De rechtbank oordeelde dat de wijze waarop in paragraaf B5/7 van de Vreemdelingencirculaire 2000 invulling wordt gegeven aan het criterium van een wezenlijk Nederlands economisch belang, niet in strijd is met de standstillbepaling van artikel 41 van het Aanvullend Protocol. De rechtbank verwierp ook het betoog van de eiser dat het criterium in strijd is met het non-discriminatiebeginsel. De rechtbank concludeerde dat de eiser niet voldeed aan de voorwaarden voor de verblijfsvergunning, omdat zijn aanwezigheid in Nederland geen wezenlijk Nederlands economisch belang diende. De rechtbank verklaarde het beroep ongegrond en er was geen aanleiding voor een proceskostenveroordeling.
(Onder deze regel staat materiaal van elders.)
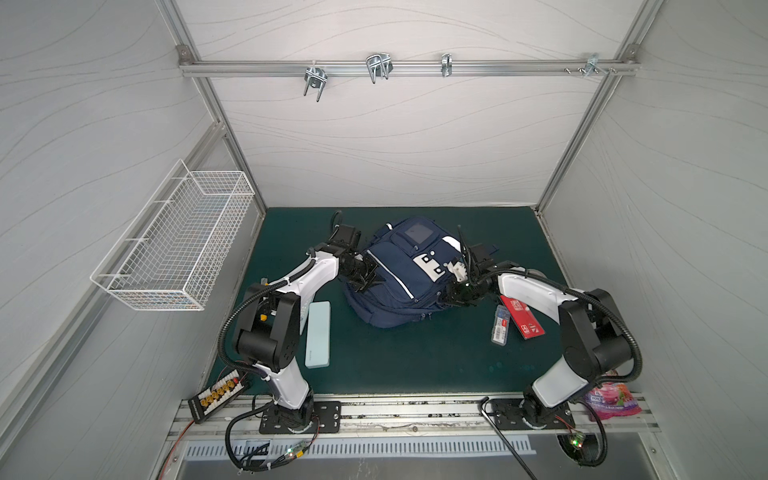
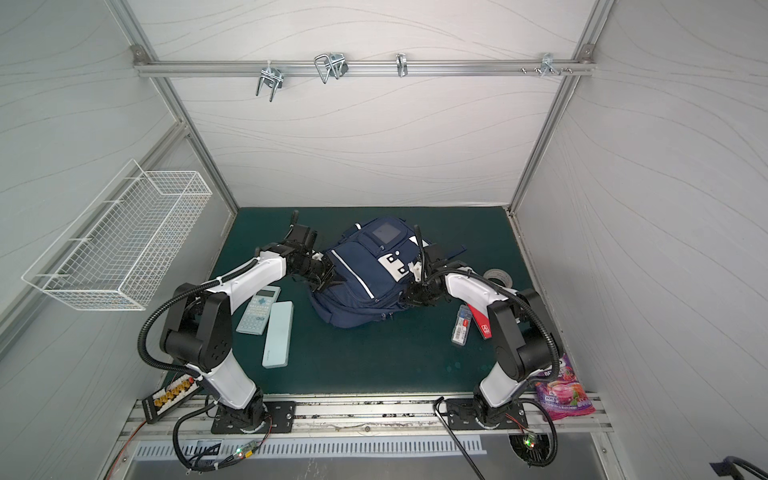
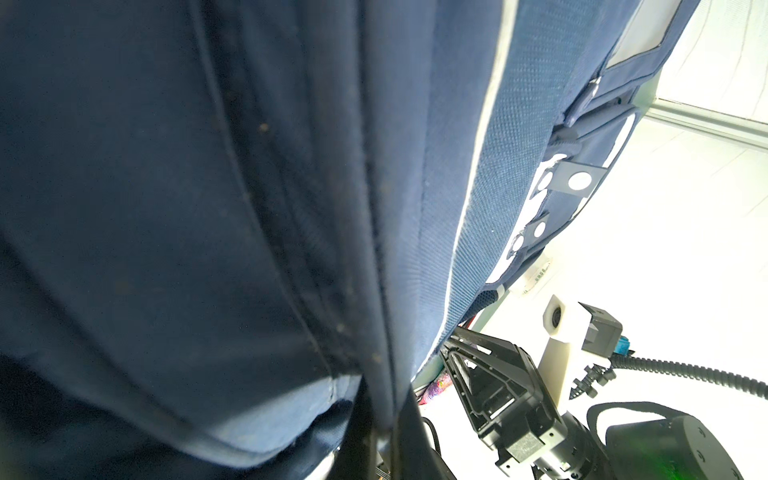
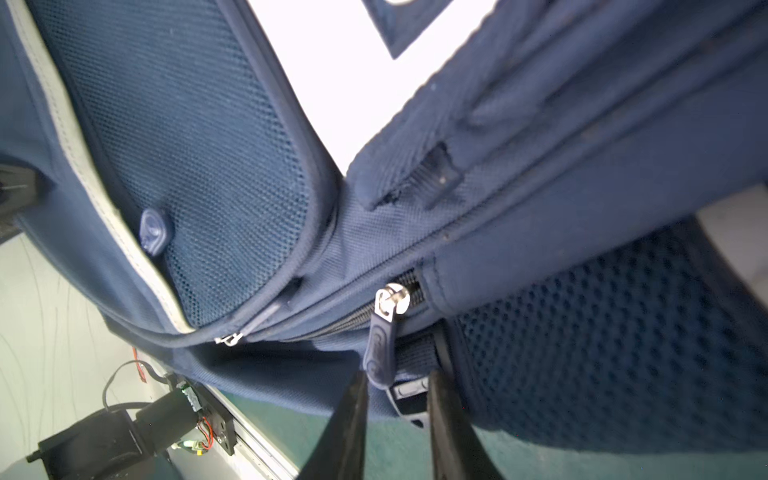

De uitspraak benadrukt de noodzaak voor zelfstandigen om aan te tonen dat hun activiteiten een positieve bijdrage leveren aan de Nederlandse economie, en dat de invulling van het criterium van wezenlijk Nederlands economisch belang afhankelijk is van de economische situatie en behoeften. De rechtbank stelde vast dat de dynamiek van dit criterium geen beperking vormt zoals bedoeld in artikel 41 van het Aanvullend Protocol.

Uitspraak

RECHTBANK ‘S-GRAVENHAGE
Vreemdelingenkamer
Nevenzittingsplaats Arnhem
Registratienummer: AWB 09/35687
Datum uitspraak: 1 april 2010
Uitspraak
Ingevolge artikel 8:77 van de Algemene wet bestuursrecht (Awb) in samenhang met artikel 71 van de Vreemdelingenwet 2000 (Vw 2000)
inzake
[naam eiser]
geboren op [geboortedatum],
v-nummer [nummer],
van Turkse nationaliteit,
eiser,
gemachtigde mr. I. Özkara,
tegen
de Staatssecretaris van Justitie, thans de Minister van Justitie,
Immigratie- en Naturalisatiedienst,
verweerder.
Het procesverloop
Op 13 januari 2009 heeft eiser een verblijfsvergunning regulier voor bepaalde tijd met als doel ‘het verrichten van arbeid als zelfstandige’ aangevraagd. Bij besluit van 30 maart 2009 heeft verweerder de aanvraag van eiser afgewezen.
Daartegen heeft eiser op 30 maart 2009 bezwaar gemaakt.
Bij besluit van 30 september 2009 heeft verweerder het bezwaar ongegrond verklaard.
Op 1 oktober 2009 heeft eiser beroep ingesteld tegen dit besluit.
Verweerder heeft de op de zaak betrekking hebbende stukken overgelegd en een verweerschrift ingediend.
De openbare behandeling van het beroep heeft plaatsgevonden ter zitting van 15 maart 2010. Eiser is ter zitting vertegenwoordigd door zijn gemachtigde. Verweerder heeft zich doen vertegenwoordigen door mr. F.S. Schoot.
De beoordeling
1. Ingevolge artikel 8:1, eerste lid, gelezen in samenhang met artikel 8:69 van de Awb, dient de rechtbank het bestreden besluit – de motivering waarop dit besluit berust daaronder begrepen – te toetsen aan de hand van de tegen dat besluit aangevoerde beroepsgronden.
2. Verweerder heeft aan het besluit van 30 september 2009, waarbij de weigering om eiser een verblijfsvergunning onder de gevraagde beperking te verlenen is gehandhaafd, samengevat weergegeven en voor zover van belang, het volgende ten grondslag gelegd.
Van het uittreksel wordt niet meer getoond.